Defeated and Undefeated Evils
Donald R. McClarey
Cradle Catholic. Active in the pro-life movement since 1973. Father of three, one in Heaven, and happily married for 41 years. Small town lawyer and amateur historian. Former president of the board of directors of the local crisis pregnancy center for a decade.
Well done, Professor George.
My third son paraphrases something he heard some years ago, and I like how he does it. He says if you see yourself as one of the great heroes of history bravely standing up against the evils of the age, there’s a 99% chance you’re wrong.
And he’s right. If I’m in the South back then, knowing me now, the best you get out of me is grumbles – and that’s the best you can hope for. In Germany in the 30s? My biggest hope is that I would have loathed the Nazi system, but would have kept my head down and mouth shut. I might have stood up for blacks in the 50s. My mom did, and perhaps I would have spoken out more then, as it was becoming easier to do.
My biggest feather is that I’m resisting the new racism against whites, or sexism against men when convenient, or political discrimination, even when I disagree with those targeted. If nothing else, the last decade of the Left has allowed me to think I might have done better in the past than I use to imagine.
If nothing else, the last decade of the Left has allowed me to think I might have done better in the past than I use to imagine.
^^that^^
Part of why the students are being sophomoric is because they haven’t been taught the range of what folks did; it’s possible that they may not have been Brave And Outspoken Abolitionists…but they may have worked to do good where they were, and supported/defended Those Crazy Abolitionist religious fanatics.

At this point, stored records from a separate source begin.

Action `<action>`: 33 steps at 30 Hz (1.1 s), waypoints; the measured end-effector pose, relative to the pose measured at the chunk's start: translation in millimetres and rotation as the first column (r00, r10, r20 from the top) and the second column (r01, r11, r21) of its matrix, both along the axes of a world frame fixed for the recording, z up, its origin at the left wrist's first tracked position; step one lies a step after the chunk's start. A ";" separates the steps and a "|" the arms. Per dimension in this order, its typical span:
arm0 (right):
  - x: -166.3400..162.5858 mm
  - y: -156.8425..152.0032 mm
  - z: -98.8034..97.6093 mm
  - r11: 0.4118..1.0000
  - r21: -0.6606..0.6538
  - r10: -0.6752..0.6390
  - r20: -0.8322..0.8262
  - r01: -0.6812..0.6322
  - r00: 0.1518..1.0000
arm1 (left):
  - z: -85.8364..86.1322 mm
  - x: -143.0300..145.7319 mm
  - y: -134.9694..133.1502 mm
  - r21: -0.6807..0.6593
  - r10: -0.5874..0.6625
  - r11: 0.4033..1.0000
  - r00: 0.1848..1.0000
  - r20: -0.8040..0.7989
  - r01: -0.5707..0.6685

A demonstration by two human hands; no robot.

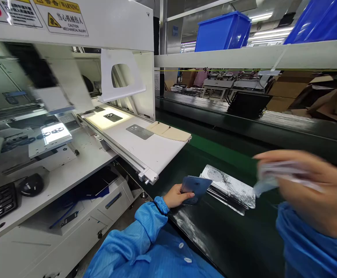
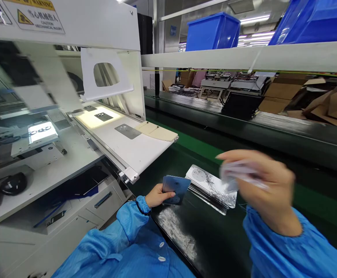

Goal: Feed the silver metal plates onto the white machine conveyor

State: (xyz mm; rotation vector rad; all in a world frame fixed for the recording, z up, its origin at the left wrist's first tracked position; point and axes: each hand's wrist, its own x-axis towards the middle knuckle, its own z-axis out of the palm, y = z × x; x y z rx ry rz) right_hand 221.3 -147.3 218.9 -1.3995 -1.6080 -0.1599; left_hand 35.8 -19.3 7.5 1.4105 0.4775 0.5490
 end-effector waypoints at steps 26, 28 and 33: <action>-36.0 46.2 -65.6 0.996 -0.077 0.080 0.577 -0.043 0.813 | 11.0 2.7 -5.8 -0.012 -0.004 1.000 1.000 0.023 0.005; -36.4 44.2 -58.2 1.000 0.013 -0.013 0.600 0.006 0.800 | 12.0 2.3 -6.3 -0.014 -0.010 1.000 1.000 0.029 0.010; -39.7 39.6 -35.6 0.999 0.034 0.004 0.586 -0.030 0.811 | 16.3 -0.8 -6.2 0.016 -0.005 1.000 1.000 0.019 0.004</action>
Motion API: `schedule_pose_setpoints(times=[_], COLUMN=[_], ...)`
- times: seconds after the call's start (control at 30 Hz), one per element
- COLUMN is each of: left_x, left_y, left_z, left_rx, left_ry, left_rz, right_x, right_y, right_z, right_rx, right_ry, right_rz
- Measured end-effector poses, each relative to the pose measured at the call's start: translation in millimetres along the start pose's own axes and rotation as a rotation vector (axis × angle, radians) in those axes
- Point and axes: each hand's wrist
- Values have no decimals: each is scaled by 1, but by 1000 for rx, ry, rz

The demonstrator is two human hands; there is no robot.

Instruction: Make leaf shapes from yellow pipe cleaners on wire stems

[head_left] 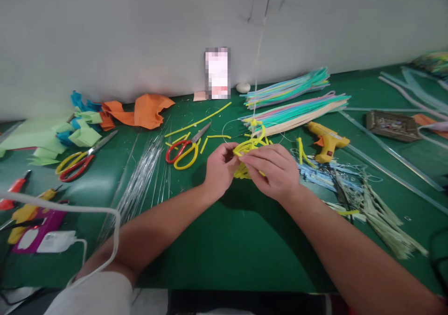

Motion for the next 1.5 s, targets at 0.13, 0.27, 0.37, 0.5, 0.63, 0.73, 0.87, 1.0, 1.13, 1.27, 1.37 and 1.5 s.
schedule_pose_setpoints(times=[0.13,0.27,0.37,0.5,0.63,0.73,0.87,1.0,1.13,1.27,1.37,1.5], left_x=[-3,-4,-3,-1,-2,-3,-6,-7,-7,-8,-8,-8], left_y=[0,0,1,2,2,1,1,1,1,1,1,2], left_z=[-7,-8,-5,-4,-6,-5,-3,-1,1,1,0,-1], left_rx=[79,147,175,192,217,259,322,338,342,342,329,361], left_ry=[1,-25,-51,-56,-37,-61,-96,-111,-117,-121,-136,-180], left_rz=[71,102,98,71,65,98,142,164,179,178,154,97], right_x=[2,5,7,8,8,8,6,7,9,11,11,11], right_y=[2,3,4,4,4,3,2,5,11,14,13,12], right_z=[6,14,16,18,20,19,15,12,12,14,14,13], right_rx=[70,146,203,248,225,172,55,-81,-315,-487,-481,-460], right_ry=[147,261,302,342,392,425,510,686,973,1192,1228,1204], right_rz=[58,45,48,56,80,109,160,204,208,171,165,149])
Point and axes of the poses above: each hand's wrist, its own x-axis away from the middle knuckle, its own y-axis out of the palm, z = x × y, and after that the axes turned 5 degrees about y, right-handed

Pointed out horrible things that slavery involved.
Done the right thing when it was right there.
…at least, if someone had suggested that was a reasonable way to Make A Difference.
Rather than that if they weren’t going to be Good People unless they were full-bore charging for the immediate removal of slavery.
Yeah, you do need to stand up even when it’s unpopular– not that “it’s unpopular” is a great selection method, but it’s when you’re going to be tempted to find a way out– but there are a lot of ways to stand up, and individuals are best positioned to figure out how they can best help.
If they are armed with the world-view that it’s fine to be other members of the Fellowship, besides Frodo.
…that doesn’t lend itself well to back-patting tweets, though.
Look at Roe v Wade.
Nope, I don’t go march for life. I would be a really bad face for it.
But I do look up information, give aid to those helping Women In Trouble, say something when people spread falsehoods, etc.
It works. When I was a teen, no group of a dozen random young adults would reflexively and openly make pro-life statements, not unless it was an explicitly religious group, and even then it wasn’t very common.
The Geek+Gamer guys, on the other hand, before the Supreme court leak, did. (Note, they cuss and are rather impolite/crass. But not a one was OK with abortion. Not the gals, not the guys.)
That kind of a cultural change takes folks who are against a thing, but aren’t defined by it. If you’re defined by it, you can be demonized.
Very much what Dave said. I will not deny my cowardice.
But what I find concerning is that many of those students probably would answer the tweet above with all their activism. Because the left regularly preaches and convinces their adherents that they are still the underdogs and society is still oppressive and evil and racist, etc etc . Just go look at any of Shea’s posts where him and those commenting are convinced we’re in a libertarian hellscape.